The Csv step comes with two different options what it will expect as input.

use Crwlr\Crawler\Steps\Csv;

// Either
Csv::parseString();

// or
Csv::parseFile();

When using Csv::parseString() it just expects to get a string (or RespondedRequest from an Http step).

When using Csv::parseFile() it expects a file path from your local filesystem that it'll read line by line. This way it should be possible to read very large CSV files without using too much memory.

Both methods have the same optional arguments. The first one is an array where you can provide a column mapping (explained further below).

use Crwlr\Crawler\Steps\Csv;

Csv::parseString(['id', 'name', 'homepage']);

Csv::parseFile(['id', 'name', 'homepage']);

And a second optional param to tell the step to skip the first line (when it contains column headlines).

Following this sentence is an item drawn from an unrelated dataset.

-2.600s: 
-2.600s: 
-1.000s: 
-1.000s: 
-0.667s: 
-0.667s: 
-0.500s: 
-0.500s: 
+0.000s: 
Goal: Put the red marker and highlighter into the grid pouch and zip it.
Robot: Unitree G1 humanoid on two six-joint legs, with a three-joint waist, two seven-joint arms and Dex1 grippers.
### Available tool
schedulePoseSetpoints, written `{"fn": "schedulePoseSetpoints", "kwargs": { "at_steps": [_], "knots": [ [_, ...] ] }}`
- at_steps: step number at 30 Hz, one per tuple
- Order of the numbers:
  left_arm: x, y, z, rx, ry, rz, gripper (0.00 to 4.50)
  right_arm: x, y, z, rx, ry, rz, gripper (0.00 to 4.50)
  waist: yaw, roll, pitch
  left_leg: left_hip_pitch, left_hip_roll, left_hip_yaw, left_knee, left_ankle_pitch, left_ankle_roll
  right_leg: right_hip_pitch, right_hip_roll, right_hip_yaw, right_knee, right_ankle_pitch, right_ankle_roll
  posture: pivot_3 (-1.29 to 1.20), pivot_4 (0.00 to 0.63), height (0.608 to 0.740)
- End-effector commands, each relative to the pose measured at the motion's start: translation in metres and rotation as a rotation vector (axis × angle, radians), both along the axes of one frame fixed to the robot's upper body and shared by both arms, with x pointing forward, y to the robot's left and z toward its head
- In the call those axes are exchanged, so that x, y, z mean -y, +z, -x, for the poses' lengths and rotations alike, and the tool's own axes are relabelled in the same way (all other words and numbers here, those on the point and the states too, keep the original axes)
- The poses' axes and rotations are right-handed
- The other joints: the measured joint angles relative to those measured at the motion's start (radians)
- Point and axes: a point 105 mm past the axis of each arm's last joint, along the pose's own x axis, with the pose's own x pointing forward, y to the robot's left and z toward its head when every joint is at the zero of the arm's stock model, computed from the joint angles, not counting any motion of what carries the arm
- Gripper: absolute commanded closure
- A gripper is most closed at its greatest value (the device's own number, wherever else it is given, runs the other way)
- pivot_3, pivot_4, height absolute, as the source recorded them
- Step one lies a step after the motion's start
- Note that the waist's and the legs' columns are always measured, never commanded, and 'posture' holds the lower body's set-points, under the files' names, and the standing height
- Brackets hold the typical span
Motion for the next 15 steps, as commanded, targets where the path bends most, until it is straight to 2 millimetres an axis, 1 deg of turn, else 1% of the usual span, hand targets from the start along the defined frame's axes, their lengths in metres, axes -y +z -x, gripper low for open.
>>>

use Crwlr\Crawler\Steps\Csv;

Csv::parseString(['id', 'name', 'homepage'], true);

But actually there is also a method to achieve this, which makes it more readable:

use Crwlr\Crawler\Steps\Csv;

Csv::parseString(['id', 'name', 'homepage'])->skipFirstLine();

Column mapping

The column mapping is an array of property names in the order of the columns in the CSV. If you don't provide a mapping it will take the values from the first CSV line as keys. So this only makes sense when the CSV has column headlines in the first line.

In the example above it gets the first 3 columns and in the output they'll have the keys id, name and homepage.

If you want to skip columns, you can either use numerical keys in the array matching the CSV columns starting at 0.

use Crwlr\Crawler\Steps\Csv;

// 123,Christian,Olear,"https://www.otsch.codes",m

Csv::parseFile([1 => 'firstname', 3 => 'website', 4 => 'gender']);

Or use null values to skip columns. So for the same example as above:

use Crwlr\Crawler\Steps\Csv;

Csv::parseFile([null, 'firstname', null, 'website', 'gender']);

Separator, Enclosure and Escape Characters

There are also methods to change the separator, enclosure and escape characters that it should use.

use Crwlr\Crawler\Steps\Csv;

Csv::parseFile(['username', 'firstname', 'surname'])
    ->separator('|')
    ->enclosure('/')
    ->escape('%');

And as you can see the methods can be chained as they all return the instance.